## TASK TO CARRY OUT
Write out all the entries below without any change.

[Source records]
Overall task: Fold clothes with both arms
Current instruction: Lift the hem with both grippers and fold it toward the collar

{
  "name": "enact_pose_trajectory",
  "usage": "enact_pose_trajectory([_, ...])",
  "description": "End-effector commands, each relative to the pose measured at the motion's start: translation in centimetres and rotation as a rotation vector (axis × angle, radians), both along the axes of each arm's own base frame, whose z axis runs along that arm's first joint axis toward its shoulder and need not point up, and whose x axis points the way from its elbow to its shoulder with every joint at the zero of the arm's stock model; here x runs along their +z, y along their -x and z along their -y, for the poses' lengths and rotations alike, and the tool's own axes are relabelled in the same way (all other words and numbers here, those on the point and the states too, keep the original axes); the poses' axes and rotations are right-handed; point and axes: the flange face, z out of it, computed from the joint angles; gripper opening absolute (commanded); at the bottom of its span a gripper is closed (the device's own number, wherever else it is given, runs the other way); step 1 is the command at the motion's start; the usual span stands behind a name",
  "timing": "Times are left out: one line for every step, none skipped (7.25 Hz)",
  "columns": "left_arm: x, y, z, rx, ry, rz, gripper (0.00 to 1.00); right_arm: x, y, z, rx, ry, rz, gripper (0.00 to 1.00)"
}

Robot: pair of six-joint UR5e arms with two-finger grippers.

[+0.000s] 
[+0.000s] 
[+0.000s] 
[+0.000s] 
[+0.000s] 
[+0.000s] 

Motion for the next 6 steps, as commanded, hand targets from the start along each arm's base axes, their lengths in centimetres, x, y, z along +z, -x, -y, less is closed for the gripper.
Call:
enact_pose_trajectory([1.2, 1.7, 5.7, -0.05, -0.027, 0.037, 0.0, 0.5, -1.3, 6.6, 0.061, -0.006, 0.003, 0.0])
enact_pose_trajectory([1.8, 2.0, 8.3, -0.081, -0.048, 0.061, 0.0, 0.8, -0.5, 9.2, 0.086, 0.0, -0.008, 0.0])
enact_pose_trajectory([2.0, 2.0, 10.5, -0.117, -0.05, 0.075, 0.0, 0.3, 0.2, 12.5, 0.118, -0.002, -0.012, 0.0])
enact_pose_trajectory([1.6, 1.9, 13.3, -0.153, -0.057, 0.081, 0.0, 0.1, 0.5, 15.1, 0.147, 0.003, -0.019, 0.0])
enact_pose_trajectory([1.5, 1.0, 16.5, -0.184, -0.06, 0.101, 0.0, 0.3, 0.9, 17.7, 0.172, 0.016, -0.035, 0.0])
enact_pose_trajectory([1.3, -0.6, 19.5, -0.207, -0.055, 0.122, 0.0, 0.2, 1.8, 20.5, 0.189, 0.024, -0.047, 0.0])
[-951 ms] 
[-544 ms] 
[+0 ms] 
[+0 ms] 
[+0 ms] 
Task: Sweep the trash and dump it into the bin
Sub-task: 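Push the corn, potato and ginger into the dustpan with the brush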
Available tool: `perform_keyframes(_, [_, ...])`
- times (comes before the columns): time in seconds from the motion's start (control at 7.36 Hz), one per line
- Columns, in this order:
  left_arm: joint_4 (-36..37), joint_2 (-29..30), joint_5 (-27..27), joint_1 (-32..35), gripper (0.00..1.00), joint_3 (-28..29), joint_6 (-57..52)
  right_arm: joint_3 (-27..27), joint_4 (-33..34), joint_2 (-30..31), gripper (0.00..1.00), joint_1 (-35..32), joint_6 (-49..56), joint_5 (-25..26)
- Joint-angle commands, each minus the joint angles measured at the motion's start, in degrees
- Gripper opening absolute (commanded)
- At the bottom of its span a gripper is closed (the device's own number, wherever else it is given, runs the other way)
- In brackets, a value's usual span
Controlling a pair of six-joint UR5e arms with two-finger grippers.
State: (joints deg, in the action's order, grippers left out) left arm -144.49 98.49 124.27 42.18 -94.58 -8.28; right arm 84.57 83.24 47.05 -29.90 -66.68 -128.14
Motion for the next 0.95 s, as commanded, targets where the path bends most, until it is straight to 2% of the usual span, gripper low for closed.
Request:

## EXERCISE SOLUTION
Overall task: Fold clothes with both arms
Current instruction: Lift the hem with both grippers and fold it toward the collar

{
  "name": "enact_pose_trajectory",
  "usage": "enact_pose_trajectory([_, ...])",
  "description": "End-effector commands, each relative to the pose measured at the motion's start: translation in centimetres and rotation as a rotation vector (axis × angle, radians), both along the axes of each arm's own base frame, whose z axis runs along that arm's first joint axis toward its shoulder and need not point up, and whose x axis points the way from its elbow to its shoulder with every joint at the zero of the arm's stock model; here x runs along their +z, y along their -x and z along their -y, for the poses' lengths and rotations alike, and the tool's own axes are relabelled in the same way (all other words and numbers here, those on the point and the states too, keep the original axes); the poses' axes and rotations are right-handed; point and axes: the flange face, z out of it, computed from the joint angles; gripper opening absolute (commanded); at the bottom of its span a gripper is closed (the device's own number, wherever else it is given, runs the other way); step 1 is the command at the motion's start; the usual span stands behind a name",
  "timing": "Times are left out: one line for every step, none skipped (7.25 Hz)",
  "columns": "left_arm: x, y, z, rx, ry, rz, gripper (0.00 to 1.00); right_arm: x, y, z, rx, ry, rz, gripper (0.00 to 1.00)"
}

Robot: pair of six-joint UR5e arms with two-finger grippers.

[+0.000s] 
[+0.000s] 
[+0.000s] 
[+0.000s] 
[+0.000s] 
[+0.000s] 

Motion for the next 6 steps, as commanded, hand targets from the start along each arm's base axes, their lengths in centimetres, x, y, z along +z, -x, -y, less is closed for the gripper.
Call:
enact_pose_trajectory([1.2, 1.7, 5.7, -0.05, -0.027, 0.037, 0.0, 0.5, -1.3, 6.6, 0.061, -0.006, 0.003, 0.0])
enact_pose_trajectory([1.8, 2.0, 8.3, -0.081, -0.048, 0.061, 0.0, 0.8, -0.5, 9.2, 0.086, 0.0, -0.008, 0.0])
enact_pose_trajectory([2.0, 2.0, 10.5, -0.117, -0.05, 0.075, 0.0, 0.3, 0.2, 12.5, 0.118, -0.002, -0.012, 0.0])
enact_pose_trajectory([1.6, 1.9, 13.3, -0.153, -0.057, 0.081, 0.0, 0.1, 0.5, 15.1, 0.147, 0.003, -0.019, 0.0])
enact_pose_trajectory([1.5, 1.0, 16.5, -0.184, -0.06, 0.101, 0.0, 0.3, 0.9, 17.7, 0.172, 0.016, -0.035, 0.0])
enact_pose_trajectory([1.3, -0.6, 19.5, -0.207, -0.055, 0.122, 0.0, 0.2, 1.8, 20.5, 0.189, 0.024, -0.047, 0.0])
[-951 ms] 
[-544 ms] 
[+0 ms] 
[+0 ms] 
[+0 ms] 
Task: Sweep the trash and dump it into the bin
Sub-task: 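Push the corn, potato and ginger into the dustpan with the brush
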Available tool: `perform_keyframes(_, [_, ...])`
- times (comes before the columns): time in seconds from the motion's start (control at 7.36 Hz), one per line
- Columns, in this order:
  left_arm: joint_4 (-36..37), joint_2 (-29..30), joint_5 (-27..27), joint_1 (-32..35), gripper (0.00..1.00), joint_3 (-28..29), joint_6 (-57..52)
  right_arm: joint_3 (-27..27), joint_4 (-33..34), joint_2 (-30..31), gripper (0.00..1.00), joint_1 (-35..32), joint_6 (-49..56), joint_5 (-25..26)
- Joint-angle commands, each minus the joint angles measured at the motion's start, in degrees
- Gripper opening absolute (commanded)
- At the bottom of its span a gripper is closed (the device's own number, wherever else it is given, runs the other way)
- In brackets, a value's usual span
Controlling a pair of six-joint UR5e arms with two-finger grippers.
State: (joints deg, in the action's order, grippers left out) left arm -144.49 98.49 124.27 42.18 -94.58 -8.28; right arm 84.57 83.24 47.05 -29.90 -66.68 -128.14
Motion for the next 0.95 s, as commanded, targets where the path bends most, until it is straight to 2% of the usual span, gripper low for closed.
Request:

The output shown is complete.